Radiation-induced Cardiac Toxicity After Non-small Cell Lung Cancer Radiotherapy

Description

BACKGROUND Radiation-induced cardiac toxicity after RT for breast cancer or haematological malignancies is well described, with various studies linking post-RT cardiac morbidity and mortality with radiation dose. In patients treated with RT for NSCLC the associated heart exposure is higher than in breast cancer patients, and may lead to side effects possibly reducing survival. With improving prognosis for these patients after RT, the evidence began to accumulate that overall survival (OS) after RT for NSCLC is related to the heart dose. A landmark randomized trial Radiation Therapy Oncology Group (RTOG) 0617 failed to show any OS benefit with higher RT dose, and a post-hoc analysis revealed that the heart dose was a strong predictor of inferior OS. However, heart doses are higher with lower lobe tumors irradiation where irradiated volumes are larger due to respiratory tumor motion, and better blood supply of these parts of the lungs makes the lung toxicity worse, which also affects survival. Moreover, higher heart doses result from larger target volumes, which are themselves associated with worse OS. Therefore, a prospective evaluation of the cardiac toxicity after RT for NSCLC is needed to determine whether there is a correlation between the RT dose and specific types of cardiotoxicities.

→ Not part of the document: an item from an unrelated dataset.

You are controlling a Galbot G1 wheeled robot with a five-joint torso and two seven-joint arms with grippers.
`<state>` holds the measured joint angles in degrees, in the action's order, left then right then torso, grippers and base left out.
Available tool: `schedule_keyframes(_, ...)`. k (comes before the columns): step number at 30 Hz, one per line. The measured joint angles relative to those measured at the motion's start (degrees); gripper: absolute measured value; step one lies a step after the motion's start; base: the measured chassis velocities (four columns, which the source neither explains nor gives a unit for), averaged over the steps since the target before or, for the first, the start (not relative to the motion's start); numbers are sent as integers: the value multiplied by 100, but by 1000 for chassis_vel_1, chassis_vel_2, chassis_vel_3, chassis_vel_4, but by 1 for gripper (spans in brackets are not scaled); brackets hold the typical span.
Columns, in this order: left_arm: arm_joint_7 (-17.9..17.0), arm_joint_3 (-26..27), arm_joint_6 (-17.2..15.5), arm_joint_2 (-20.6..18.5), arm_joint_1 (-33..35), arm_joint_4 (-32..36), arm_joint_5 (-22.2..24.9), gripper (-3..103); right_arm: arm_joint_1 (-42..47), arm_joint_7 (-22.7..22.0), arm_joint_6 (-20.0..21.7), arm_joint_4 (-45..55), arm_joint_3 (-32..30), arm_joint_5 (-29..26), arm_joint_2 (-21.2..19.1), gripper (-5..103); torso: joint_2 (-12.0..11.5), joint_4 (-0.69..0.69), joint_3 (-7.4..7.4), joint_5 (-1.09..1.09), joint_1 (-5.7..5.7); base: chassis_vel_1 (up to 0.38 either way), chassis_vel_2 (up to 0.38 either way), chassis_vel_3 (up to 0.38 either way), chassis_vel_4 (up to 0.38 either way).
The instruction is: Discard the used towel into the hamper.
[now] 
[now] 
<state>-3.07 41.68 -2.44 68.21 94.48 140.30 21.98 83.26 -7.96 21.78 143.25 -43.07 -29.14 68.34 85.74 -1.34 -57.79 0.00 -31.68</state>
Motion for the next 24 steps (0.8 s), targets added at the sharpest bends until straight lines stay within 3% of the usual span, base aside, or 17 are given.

Cardiac toxicity may manifest as any of a broad spectrum of diseases: as congestive heart failure, coronary ischemia, arrythmias or conduction abnormalities, and valvular and pericardial disease, therefore it is important to evaluate dosimetric parameters of the cardiac substructures, and to correlate them with potential adverse effects. Retrospective data suggests that the predictive value for cardiac events of the doses for the corresponding heart substructures outperforms the whole heart doses. STE is a valuable tool for a quantitative analysis of the changes to the cardiac substructures. Global longitudinal strain (GLS) has been regarded as a more accurate and sensitive parameter than left ventricle ejection fraction in assessing cardiac dysfunction, and its utility in the identification of subclinical myocardial changes has been demonstrated in a variety of conditions, including hypertension, diabetes mellitus, Cushing's disease, and chemotherapy- and RT-related cardiotoxicity. Recently, GLS has also been proved useful in the evaluation of the function of both atria and a right ventricle. Thus, STE is a non-invasive method allowing not only for the identification but also for the quantitative evaluation of subclinical systolic dysfunction of all the heart chambers.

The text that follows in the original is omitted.